Bonjour les filles! Je vous écris pour partager mon témoignage en médecine procréative. J’ai vécu une expérience de la stimulation ovarienne. Je prenais du clomid, ovestant et urgestant. Et j’espère se retrouver celles qui se sont retrouvée dans la situation pareille.
Lorsque notre couple a décidé d’avoir le deuxième enfant on était déjà parents d’un merveilleux garçon. Aujourd’hui notre fils a sept ans.
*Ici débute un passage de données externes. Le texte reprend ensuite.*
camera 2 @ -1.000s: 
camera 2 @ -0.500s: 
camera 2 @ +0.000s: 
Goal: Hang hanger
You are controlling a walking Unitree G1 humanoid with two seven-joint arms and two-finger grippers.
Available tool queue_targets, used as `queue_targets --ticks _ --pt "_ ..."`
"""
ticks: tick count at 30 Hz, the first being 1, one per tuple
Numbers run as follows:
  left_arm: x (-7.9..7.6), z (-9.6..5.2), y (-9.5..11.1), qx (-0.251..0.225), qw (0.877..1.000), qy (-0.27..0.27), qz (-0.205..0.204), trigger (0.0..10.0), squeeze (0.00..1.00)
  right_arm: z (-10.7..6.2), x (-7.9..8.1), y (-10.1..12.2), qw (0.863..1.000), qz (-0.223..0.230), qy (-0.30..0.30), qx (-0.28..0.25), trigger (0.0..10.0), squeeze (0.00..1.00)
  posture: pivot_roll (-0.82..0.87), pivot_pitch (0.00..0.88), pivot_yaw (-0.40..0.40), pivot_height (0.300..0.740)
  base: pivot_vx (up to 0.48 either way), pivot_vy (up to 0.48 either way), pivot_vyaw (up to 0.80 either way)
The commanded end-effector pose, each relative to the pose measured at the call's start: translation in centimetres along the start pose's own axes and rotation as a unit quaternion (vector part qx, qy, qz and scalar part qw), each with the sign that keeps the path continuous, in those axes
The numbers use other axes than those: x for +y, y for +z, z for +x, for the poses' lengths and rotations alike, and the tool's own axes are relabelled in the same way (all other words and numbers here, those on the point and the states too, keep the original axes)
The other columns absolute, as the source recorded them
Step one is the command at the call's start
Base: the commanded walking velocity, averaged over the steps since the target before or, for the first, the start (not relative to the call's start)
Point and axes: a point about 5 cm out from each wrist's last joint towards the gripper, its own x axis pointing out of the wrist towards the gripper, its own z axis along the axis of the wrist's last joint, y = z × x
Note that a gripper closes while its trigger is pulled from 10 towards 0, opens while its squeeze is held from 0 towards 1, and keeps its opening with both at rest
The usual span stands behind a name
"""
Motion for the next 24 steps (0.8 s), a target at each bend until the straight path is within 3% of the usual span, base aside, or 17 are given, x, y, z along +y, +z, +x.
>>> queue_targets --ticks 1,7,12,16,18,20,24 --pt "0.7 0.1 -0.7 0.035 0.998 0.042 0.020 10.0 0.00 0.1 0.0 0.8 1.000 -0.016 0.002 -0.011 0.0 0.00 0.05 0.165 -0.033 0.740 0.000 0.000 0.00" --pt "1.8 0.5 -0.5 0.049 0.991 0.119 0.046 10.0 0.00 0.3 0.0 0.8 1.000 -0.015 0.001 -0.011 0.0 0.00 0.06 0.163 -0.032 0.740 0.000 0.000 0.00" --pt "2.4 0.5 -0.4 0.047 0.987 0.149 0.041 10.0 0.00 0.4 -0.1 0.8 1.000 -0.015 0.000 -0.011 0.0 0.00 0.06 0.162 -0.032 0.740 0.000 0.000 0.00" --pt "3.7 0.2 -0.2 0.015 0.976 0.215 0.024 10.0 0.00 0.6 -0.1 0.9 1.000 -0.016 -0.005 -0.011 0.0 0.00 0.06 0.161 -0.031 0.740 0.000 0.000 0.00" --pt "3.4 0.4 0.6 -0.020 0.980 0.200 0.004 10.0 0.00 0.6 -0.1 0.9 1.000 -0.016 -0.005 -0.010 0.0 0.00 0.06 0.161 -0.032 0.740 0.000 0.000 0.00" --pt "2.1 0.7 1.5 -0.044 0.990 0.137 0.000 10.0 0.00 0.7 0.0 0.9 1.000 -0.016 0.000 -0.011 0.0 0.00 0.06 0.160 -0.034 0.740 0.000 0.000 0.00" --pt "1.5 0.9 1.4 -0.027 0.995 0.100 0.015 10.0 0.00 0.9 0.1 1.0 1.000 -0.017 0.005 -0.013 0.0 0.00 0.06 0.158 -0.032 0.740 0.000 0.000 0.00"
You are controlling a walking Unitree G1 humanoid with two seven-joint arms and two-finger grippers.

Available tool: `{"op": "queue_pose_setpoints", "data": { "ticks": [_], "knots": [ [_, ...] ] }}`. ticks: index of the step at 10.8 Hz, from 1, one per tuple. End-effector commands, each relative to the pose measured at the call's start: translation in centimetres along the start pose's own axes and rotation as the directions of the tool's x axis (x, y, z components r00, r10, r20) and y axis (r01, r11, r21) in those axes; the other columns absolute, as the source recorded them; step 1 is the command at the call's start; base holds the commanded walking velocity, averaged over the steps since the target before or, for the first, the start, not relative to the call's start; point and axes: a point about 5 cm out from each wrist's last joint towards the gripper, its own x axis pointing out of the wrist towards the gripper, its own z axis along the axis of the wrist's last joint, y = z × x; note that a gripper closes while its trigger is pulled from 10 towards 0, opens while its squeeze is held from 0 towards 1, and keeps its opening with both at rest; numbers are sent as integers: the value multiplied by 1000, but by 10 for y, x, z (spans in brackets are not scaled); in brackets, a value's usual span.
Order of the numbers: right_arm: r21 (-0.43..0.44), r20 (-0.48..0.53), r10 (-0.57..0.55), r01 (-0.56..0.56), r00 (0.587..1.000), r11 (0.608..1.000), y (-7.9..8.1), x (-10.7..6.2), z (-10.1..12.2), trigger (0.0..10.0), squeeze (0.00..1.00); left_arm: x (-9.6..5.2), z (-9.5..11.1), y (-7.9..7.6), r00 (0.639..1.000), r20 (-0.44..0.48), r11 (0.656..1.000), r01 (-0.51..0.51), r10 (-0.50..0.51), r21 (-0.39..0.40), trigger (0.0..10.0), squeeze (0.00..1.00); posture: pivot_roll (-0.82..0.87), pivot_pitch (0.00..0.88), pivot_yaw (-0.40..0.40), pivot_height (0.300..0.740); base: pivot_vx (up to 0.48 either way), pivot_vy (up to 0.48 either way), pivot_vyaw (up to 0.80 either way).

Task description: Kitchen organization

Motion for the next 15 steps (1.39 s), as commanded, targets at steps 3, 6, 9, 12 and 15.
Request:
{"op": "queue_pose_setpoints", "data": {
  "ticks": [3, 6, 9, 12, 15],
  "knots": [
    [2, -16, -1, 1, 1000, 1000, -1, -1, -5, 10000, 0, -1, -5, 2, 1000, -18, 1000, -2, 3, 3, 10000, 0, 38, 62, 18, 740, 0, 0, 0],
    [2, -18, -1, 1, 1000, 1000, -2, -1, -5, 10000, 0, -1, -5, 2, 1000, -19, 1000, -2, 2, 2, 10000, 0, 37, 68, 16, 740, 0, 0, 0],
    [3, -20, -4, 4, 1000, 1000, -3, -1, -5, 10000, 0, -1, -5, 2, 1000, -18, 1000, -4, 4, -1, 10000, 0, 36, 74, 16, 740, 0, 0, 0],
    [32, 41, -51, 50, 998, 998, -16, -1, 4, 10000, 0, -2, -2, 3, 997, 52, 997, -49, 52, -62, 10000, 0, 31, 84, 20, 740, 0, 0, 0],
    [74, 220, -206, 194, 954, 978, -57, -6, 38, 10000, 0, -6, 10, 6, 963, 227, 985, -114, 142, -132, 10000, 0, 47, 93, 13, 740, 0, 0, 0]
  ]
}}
Nous sommes vraiment chanceux d’éviter le moment de jalousie entre notre fils et le futur bébé. L’idée d’avoir une petite sœur lui plaît beaucoup. Au fait, depuis quelques mois déjà il nous demandait une petite sœur.
Du coté professionnel et financier on a toutes les possibilités pour avoir encore un bb. Donc les circonstances me paraissaient bienveillantes. J’ai arrêté ma pilule. Je ne suis pas tombé enceinte tout de suite. Mais cela ne me paraît pas particulier. Car normalement le corps a besoin de reprendre ses forces. Ma gy ne me l’a pas affirmé. Les ovaires reprennent leur cycle normal dans quelques mois. Sinon, au cas opposé elle me prescrira les bouteurs.
Euh donc on a laissé attendre. Deux mois. Puis trois mois. Après trois mois j’ai pris un rdv. La gyné me dit d’attendre encore un mois. Et si je ne réussis pas à tomber enceinte je prendrais une stimulation. Comme vous l’avez deviné, objectif fût failli.
Et finalement j’ai commencé le traitement pour aider mes ovaires. Je prenais clomid depuis jour 2 jusqu’au jour 6 du cycle. Un comprimé chaque jour pendant cette période. Puis deux jours de pause. Le neuvième jour jusqu’à jour 14 deux C. d’oves tan. Un jour de repos. J 16 à j 26 unes c d’urges tant. Comme ça trois cycles de suite.
Il faut admettre que la stimulation hormonale se sent assez fort. Même si elle est effectuée en mode doux, prolongé comme le mien. Durant le premier cycle je me sentais faible et aussi j’eus un autre genre de réaction. Un peu étrange. Je me croyais dégrader intellectuellement. Oui car soumise à l’action des pilules j’ai eu du mal à penser. Comme si ma tête était pleine de l’ouate. Et j’étais ralentie dans mes pensées.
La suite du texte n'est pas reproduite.